• _EXERCISE GOAL_: Reproduce all the data exactly, without pictures.

• _INFORMATION SUPPLIED_:
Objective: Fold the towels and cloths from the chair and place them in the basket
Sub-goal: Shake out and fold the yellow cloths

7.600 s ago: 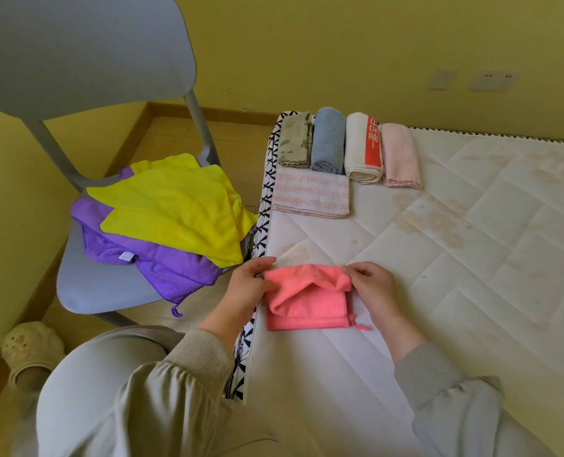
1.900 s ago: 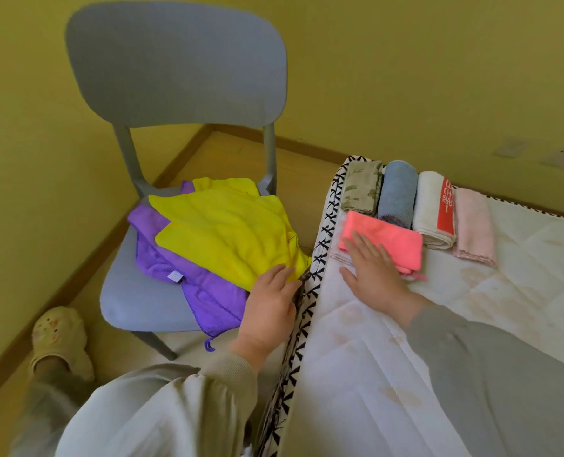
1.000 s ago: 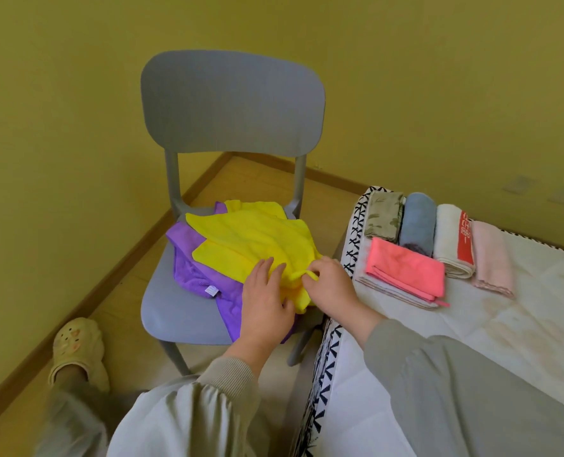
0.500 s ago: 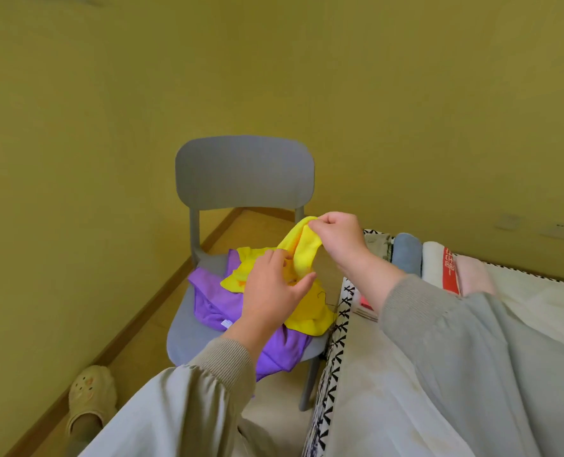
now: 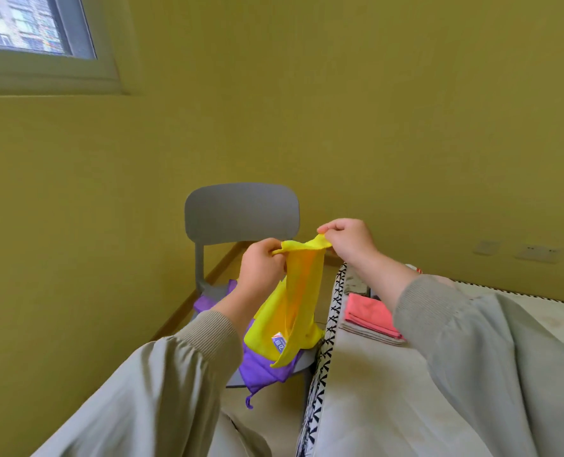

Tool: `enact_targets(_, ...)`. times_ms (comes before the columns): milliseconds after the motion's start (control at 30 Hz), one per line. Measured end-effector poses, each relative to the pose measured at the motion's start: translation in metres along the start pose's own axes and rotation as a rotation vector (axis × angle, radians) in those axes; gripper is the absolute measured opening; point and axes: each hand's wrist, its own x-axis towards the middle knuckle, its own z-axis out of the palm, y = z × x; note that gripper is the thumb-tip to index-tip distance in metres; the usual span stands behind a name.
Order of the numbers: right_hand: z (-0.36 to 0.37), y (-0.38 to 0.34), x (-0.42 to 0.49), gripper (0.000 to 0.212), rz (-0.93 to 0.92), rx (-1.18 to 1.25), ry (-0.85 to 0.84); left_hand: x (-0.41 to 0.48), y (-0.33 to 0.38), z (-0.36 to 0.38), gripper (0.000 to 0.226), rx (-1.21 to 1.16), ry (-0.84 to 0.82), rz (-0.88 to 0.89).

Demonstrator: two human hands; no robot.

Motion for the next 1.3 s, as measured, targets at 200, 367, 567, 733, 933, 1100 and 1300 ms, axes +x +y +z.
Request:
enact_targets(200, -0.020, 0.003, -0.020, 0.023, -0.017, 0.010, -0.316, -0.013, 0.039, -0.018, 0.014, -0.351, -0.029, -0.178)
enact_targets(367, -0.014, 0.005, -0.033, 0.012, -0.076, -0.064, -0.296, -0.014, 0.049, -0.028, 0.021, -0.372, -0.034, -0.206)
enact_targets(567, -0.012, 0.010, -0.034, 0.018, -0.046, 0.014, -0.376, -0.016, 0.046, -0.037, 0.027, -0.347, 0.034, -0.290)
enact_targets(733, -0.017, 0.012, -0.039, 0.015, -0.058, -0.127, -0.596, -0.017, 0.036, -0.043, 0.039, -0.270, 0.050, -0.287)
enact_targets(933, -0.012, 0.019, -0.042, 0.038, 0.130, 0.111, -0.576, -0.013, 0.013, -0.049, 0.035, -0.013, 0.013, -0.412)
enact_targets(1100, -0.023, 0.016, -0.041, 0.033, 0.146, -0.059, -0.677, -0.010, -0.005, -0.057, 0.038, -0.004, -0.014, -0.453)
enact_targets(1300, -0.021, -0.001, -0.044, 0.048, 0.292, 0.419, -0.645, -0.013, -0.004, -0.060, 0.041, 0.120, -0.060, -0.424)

• _TASK RESULT_:
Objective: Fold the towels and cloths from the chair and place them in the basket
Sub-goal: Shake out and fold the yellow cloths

7.600 s ago: 
1.900 s ago: 
1.000 s ago: 
0.500 s ago: 
now: 

Tool: `enact_targets(_, ...)`. times_ms (comes before the columns): milliseconds after the motion's start (control at 30 Hz), one per line. Measured end-effector poses, each relative to the pose measured at the motion's start: translation in metres along the start pose's own axes and rotation as a rotation vector (axis × angle, radians) in those axes; gripper is the absolute measured opening; point and axes: each hand's wrist, its own x-axis towards the middle knuckle, its own z-axis out of the palm, y = z × x; note that gripper is the thumb-tip to index-tip distance in metres; the usual span stands behind a name.
Order of the numbers: right_hand: z (-0.36 to 0.37), y (-0.38 to 0.34), x (-0.42 to 0.49), gripper (0.000 to 0.212), rz (-0.93 to 0.92), rx (-1.18 to 1.25), ry (-0.85 to 0.84); left_hand: x (-0.41 to 0.48), y (-0.33 to 0.38), z (-0.36 to 0.38), gripper (0.000 to 0.226), rx (-1.21 to 1.16), ry (-0.84 to 0.82), rz (-0.88 to 0.89).

Demonstrator: two human hands; no robot.

Motion for the next 1.3 s, as measured, targets at 200, 367, 567, 733, 933, 1100 and 1300 ms, axes +x +y +z.
Request:
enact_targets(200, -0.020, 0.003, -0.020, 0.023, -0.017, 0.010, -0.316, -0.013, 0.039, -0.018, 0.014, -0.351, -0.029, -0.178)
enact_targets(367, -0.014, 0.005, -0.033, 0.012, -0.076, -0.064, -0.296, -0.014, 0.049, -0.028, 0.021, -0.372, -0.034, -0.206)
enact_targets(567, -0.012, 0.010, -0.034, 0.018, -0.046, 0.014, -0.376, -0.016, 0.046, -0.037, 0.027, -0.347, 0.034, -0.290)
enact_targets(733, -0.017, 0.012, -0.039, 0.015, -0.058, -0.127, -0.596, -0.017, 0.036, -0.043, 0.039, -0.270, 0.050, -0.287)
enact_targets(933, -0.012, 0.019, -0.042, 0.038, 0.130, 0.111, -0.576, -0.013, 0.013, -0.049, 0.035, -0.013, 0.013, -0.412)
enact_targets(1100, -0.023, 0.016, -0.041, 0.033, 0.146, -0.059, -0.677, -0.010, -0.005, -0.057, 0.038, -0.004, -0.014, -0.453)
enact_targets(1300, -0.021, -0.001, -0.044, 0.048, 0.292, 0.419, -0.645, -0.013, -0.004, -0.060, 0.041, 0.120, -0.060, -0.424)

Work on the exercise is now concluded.